▶ _Brief_:
All that is needed is the first stretch of the listing below, repeated exactly and ending with the line that contains "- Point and". Pictures are to be left out.

--- Data shown ---

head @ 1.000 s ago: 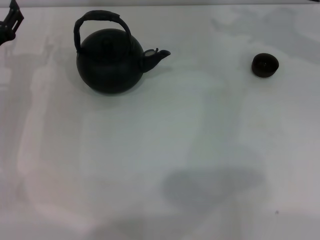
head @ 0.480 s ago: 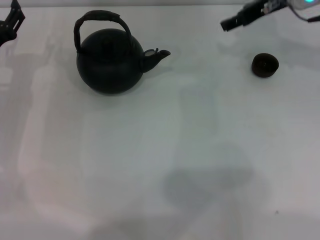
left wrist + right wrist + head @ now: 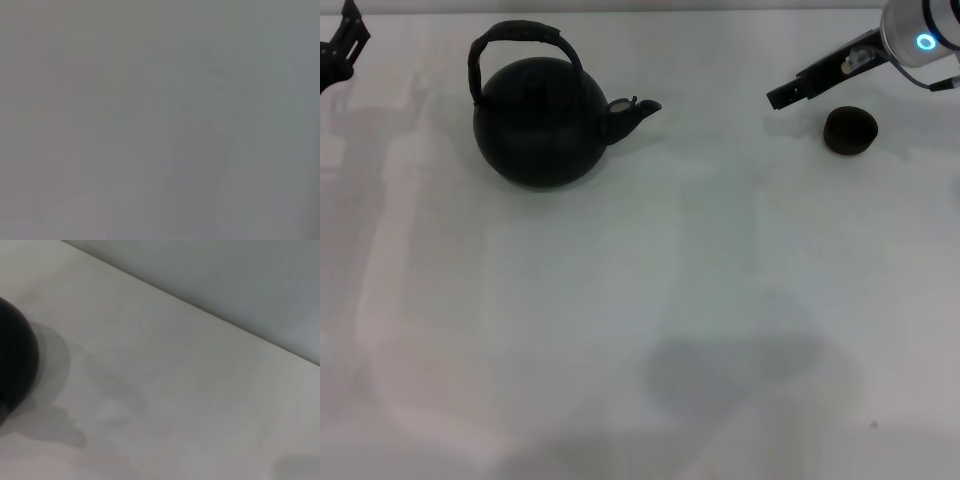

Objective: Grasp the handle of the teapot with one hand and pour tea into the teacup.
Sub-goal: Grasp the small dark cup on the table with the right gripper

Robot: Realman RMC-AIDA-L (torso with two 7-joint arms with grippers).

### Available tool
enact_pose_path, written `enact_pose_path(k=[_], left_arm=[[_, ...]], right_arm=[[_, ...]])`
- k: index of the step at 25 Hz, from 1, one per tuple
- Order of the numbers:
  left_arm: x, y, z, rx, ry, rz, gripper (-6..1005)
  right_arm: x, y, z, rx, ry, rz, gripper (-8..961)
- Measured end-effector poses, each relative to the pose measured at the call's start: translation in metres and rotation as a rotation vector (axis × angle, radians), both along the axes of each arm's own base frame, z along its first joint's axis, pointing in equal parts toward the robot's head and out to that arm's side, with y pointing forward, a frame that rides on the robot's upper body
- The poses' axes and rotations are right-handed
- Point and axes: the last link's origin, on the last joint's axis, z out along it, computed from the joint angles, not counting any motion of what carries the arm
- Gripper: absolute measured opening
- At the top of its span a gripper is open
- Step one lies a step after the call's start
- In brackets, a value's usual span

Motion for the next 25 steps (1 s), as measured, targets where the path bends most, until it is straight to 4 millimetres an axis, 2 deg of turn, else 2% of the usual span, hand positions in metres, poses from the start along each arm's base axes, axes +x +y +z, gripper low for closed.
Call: enact_pose_path(k=[25], left_arm=[[0.008,0.008,-0.002,-0.006,-0.002,-0.018,886]], right_arm=[[0.032,-0.014,0.000,-0.023,-0.083,-0.080,812]])
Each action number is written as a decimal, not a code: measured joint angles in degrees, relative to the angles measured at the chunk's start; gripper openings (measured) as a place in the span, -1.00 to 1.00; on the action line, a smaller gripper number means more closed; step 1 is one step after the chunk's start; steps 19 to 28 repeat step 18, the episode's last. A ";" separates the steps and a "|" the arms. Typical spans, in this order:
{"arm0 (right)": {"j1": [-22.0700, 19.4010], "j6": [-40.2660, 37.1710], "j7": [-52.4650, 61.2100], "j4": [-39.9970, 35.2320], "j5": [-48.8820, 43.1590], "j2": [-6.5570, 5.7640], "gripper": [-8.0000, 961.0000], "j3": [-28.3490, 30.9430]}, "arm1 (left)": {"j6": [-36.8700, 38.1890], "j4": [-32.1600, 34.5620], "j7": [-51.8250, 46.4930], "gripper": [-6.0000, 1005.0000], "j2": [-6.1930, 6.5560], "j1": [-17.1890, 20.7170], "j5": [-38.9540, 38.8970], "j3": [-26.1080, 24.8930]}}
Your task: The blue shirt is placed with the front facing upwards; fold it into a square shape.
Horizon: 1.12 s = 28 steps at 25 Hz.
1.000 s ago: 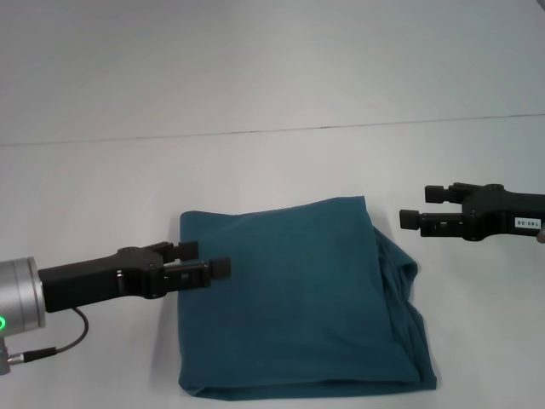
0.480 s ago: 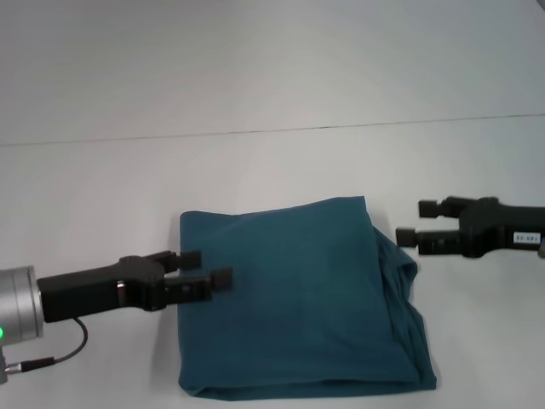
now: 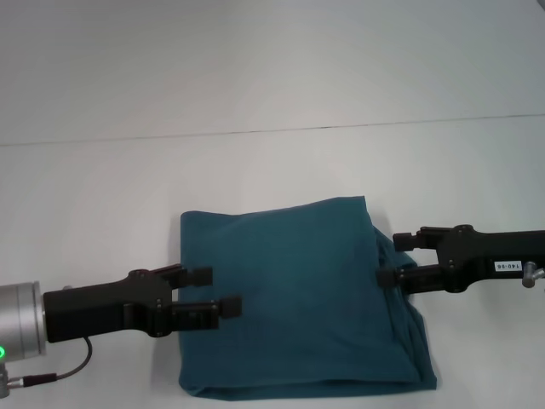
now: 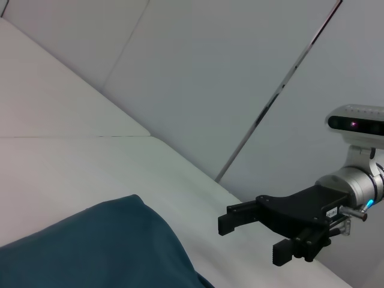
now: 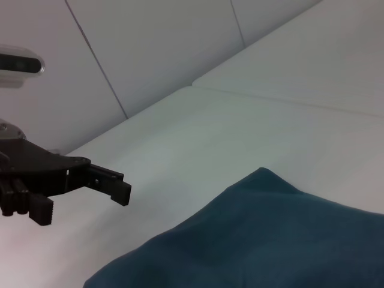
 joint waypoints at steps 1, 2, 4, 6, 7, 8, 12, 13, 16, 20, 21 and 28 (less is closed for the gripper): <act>-0.05 0.01 -0.02 0.00 -0.01 0.02 0.96 0.00 | 0.00 0.00 0.00 0.92 0.00 0.00 -0.05 0.00; -0.08 0.05 -0.02 0.00 -0.01 0.02 0.97 0.00 | 0.01 0.00 0.01 0.92 0.01 0.01 -0.06 0.00; -0.10 0.07 -0.02 0.00 -0.03 0.02 0.97 0.02 | 0.01 0.00 0.02 0.92 0.02 0.02 -0.03 0.00; -0.11 0.07 -0.03 0.00 -0.04 0.02 0.97 0.04 | 0.01 0.00 0.03 0.92 0.03 0.02 0.02 0.00; -0.11 0.05 -0.02 0.00 -0.05 0.01 0.97 0.04 | 0.01 0.00 0.03 0.92 0.03 0.03 0.04 -0.01; -0.08 0.04 -0.02 0.01 -0.06 0.01 0.97 0.04 | 0.01 0.00 0.04 0.92 0.04 0.03 0.04 -0.01; 0.22 0.03 0.02 0.03 -0.08 -0.01 0.97 0.01 | 0.01 0.02 0.05 0.92 0.05 0.02 0.14 -0.01; 0.27 0.01 0.09 0.03 -0.08 -0.01 0.97 0.01 | 0.02 0.03 0.06 0.92 0.04 0.02 0.18 -0.01; 0.41 -0.04 0.33 0.04 -0.09 -0.01 0.97 0.00 | 0.18 0.03 0.06 0.92 0.04 0.02 0.18 0.00; 0.41 -0.06 0.41 0.04 -0.08 -0.02 0.97 0.00 | 0.25 0.03 -0.04 0.92 0.16 0.02 0.15 0.00; 0.41 -0.06 0.41 0.04 -0.08 -0.02 0.97 0.00 | 0.25 0.03 -0.04 0.92 0.16 0.02 0.15 0.00; 0.41 -0.06 0.41 0.04 -0.08 -0.02 0.97 0.00 | 0.25 0.03 -0.04 0.92 0.16 0.02 0.15 0.00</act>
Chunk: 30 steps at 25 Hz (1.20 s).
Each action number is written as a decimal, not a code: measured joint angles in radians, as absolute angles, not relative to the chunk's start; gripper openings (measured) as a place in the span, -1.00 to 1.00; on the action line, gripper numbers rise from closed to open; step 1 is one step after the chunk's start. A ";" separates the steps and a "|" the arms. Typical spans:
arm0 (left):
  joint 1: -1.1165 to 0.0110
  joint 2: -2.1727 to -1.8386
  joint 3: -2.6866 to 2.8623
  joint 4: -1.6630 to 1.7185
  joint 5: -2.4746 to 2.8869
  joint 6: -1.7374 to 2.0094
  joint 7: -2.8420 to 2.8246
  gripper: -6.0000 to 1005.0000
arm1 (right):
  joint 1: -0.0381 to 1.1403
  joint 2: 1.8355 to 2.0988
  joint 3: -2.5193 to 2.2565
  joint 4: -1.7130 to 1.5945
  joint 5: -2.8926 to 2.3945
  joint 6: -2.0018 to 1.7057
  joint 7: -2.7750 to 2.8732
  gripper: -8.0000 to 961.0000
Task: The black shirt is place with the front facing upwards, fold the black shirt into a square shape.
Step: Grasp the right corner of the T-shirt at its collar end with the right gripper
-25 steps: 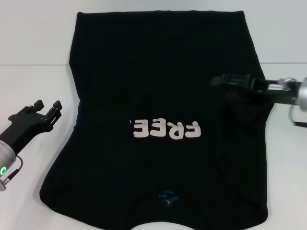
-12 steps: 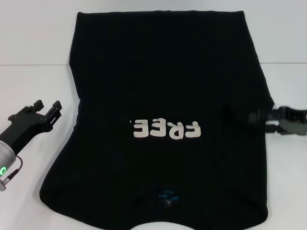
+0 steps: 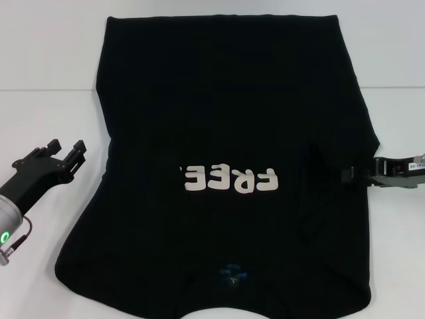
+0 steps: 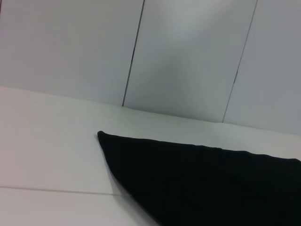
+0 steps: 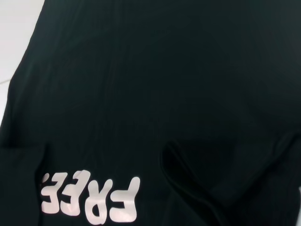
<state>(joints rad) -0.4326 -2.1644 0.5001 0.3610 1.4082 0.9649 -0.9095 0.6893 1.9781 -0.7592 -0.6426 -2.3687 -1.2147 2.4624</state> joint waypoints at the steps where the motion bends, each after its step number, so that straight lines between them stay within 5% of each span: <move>1: -0.433 -2.164 0.500 0.361 1.408 0.965 -0.910 0.08 | 0.692 1.981 -0.759 -0.643 -2.374 -1.211 2.461 0.16; 17: -0.433 -2.164 0.483 0.361 1.408 0.955 -0.905 0.08 | 0.727 2.031 -0.893 -0.635 -2.407 -1.063 2.458 -0.09; 28: -0.430 -2.163 0.476 0.366 1.408 0.954 -0.905 0.08 | 0.726 2.025 -0.894 -0.634 -2.404 -1.068 2.497 -0.94; 30: -0.429 -2.163 0.476 0.367 1.408 0.953 -0.905 0.08 | 0.725 2.019 -0.883 -0.635 -2.396 -1.097 2.516 -0.94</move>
<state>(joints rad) -0.4295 -2.1629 0.4758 0.3672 1.4082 0.9529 -0.9050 0.7252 2.0193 -0.8832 -0.6351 -2.3964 -1.0968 2.5163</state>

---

▶ _Exercise response_:
head @ 1.000 s ago: 
head @ 0.480 s ago: 
left wrist + right wrist + head @ now: 

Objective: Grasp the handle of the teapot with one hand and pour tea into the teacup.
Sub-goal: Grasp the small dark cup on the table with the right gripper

Robot: Realman RMC-AIDA-L (torso with two 7-joint arms with grippers).

### Available tool
enact_pose_path, written `enact_pose_path(k=[_], left_arm=[[_, ...]], right_arm=[[_, ...]])`
- k: index of the step at 25 Hz, from 1, one per tuple
- Order of the numbers:
  left_arm: x, y, z, rx, ry, rz, gripper (-6..1005)
  right_arm: x, y, z, rx, ry, rz, gripper (-8..961)
- Measured end-effector poses, each relative to the pose measured at the call's start: translation in metres and rotation as a rotation vector (axis × angle, radians), both along the axes of each arm's own base frame, z along its first joint's axis, pointing in equal parts toward the robot's head and out to that arm's side, with y pointing forward, a frame that rides on the robot's upper body
- The poses' axes and rotations are right-handed
- Point and axes: the last link's origin, on the last joint's axis, z out along it, computed from the joint angles, not counting any motion of what carries the arm

With this output, the exercise is done.